Alibaba this week scored a minor deal with China’s northeastern port city of Dalian to build a cloud computing center and provide online government services such as bill payment.
The pact is a small part of a growing portfolio of similar cloud services tie-ups between Alibaba and government bodies around China and comes against a backdrop of Beijing’s deepening paranoia about foreign technology.
The domestic alliances will help Alibaba’s cloud unit Aliyun, literally “Ali Cloud”, build scale and gain experience before any global campaign to challenge market leaders Amazon.com Inc AMZN.O, Microsoft Corp MSFT.O and Google Inc GOOGL.O.
“Basically, they are following the political trends and they’re grabbing the business opportunities that result,” said James McGregor, chairman for Greater China at U.S. communications consultancy APCO Worldwide.
“China wants control of its information, of its data, of its news, of its technology food chain, and so there are huge opportunities.”
The sector has boomed as it has become cheaper for companies to store data on remote servers, or in the cloud, rather than maintaining servers in-house.
Global cloud IT infrastructure spending is expected to grow 21 percent to $32 billion in 2015 from a year earlier, according to U.S. market researcher IDC, and rise to $52 billion by 2019.
For the time being, Aliyun is small.
It accounted for just 1 percent of Alibaba’s overall revenue for the year ended March 31. But it says in China it has the biggest market share in cloud computing.
Building up expertise to become a global player requires a great deal of money, time and resources.
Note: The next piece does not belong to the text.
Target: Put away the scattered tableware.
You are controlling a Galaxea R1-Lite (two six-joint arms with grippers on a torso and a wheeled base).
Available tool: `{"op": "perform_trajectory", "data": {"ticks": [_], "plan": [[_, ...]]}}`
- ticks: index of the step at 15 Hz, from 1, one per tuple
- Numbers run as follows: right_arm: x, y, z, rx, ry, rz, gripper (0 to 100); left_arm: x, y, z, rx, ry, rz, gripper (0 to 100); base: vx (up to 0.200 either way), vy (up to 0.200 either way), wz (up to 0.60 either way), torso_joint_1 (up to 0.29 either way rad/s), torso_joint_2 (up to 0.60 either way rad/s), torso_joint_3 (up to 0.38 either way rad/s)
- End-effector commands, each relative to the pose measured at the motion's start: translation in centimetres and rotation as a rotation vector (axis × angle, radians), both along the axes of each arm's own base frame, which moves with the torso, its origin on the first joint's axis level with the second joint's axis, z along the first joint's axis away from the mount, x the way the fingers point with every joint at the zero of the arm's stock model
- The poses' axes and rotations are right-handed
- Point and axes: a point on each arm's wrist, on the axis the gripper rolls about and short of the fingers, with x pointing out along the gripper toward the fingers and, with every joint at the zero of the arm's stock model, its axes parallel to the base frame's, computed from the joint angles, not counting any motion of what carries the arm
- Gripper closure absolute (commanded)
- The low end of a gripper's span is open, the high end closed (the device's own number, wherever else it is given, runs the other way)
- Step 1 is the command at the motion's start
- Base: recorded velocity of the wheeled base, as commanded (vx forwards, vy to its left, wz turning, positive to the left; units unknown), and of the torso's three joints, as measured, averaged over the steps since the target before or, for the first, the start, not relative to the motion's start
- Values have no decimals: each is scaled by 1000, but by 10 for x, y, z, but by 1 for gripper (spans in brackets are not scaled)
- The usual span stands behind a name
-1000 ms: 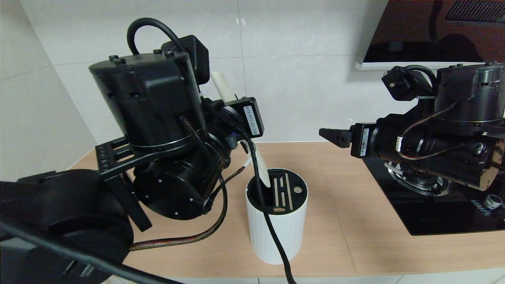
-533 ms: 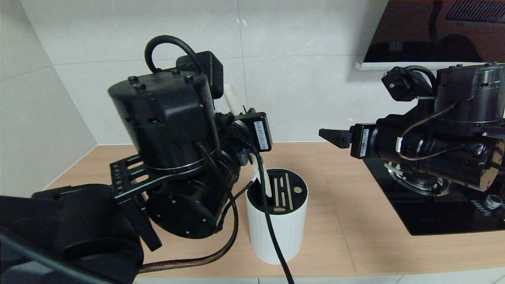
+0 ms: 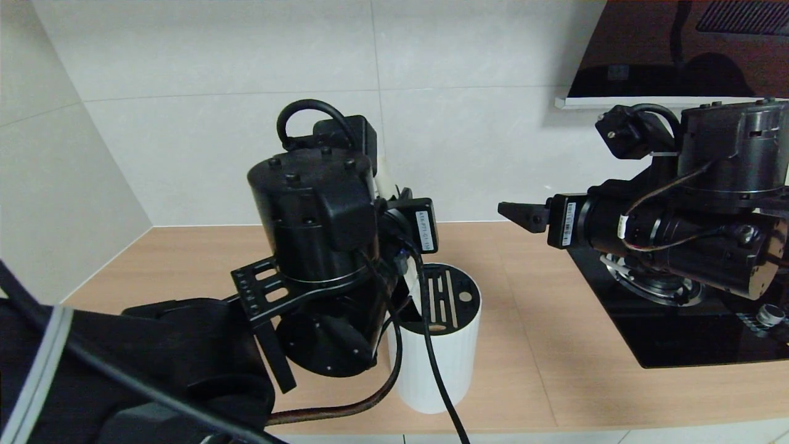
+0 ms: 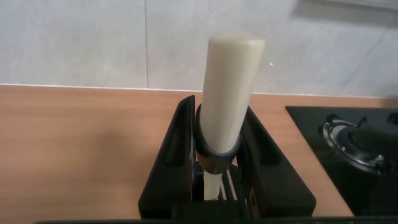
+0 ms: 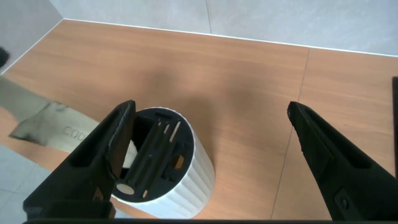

For now, Aliyun is working on expanding market share at home to profit from China’s sheer scale and an unwelcoming environment for foreign cloud service providers.
Alibaba has forged cloud agreements with more than a dozen Chinese provinces and cities including Hainan, Guangdong, Tianjin and Shanghai.
It also works with China Meteorological Administration, China Central Government Procurement Center and the state railway service center.
The deals range from developing cloud storage solutions to helping the government of the southern province of Guizhou gather and crunch data to optimize its traffic lights.
Aliyun in April announced a deal with state oil and gas giant China Petroleum & Chemical Corp 600028.SS, known as Sinopec, to create a cloud system to track its petrochemical production chain and emissions.
Cheng Jing, an Aliyun director who deals with government agencies, said his primary consideration was the bottom line.
He said the company could be a national enterprise and make contributions to China’s development, citing Jack Ma, Alibaba’s charismatic founder and executive chairman.
“First, we have to be sure that our services can make money,” he said. “If these services can also promote Ali’s relationship with the government then that’s a good thing.”
Alibaba is doing the right thing, said Jimmie Chang, a Beijing-based analyst at Gartner.
“Partnering with government will help Alibaba become more valuable in China, hence more valuable to the global companies to do business in China, hence more valuable to the global market.”
Aliyun said last week it had partnered with a number of foreign firms to help it offer enterprise cloud computing overseas.
Those include Intel Corp INTC.O, telecoms firms Singapore Telecommunications and Hong Kong’s PCCW Ltd 0008.HK, and data center company Equinix Inc EQIX.O.
This move is a step in the right direction for Aliyun and could eventually help it become a real enterprise player, analysts say.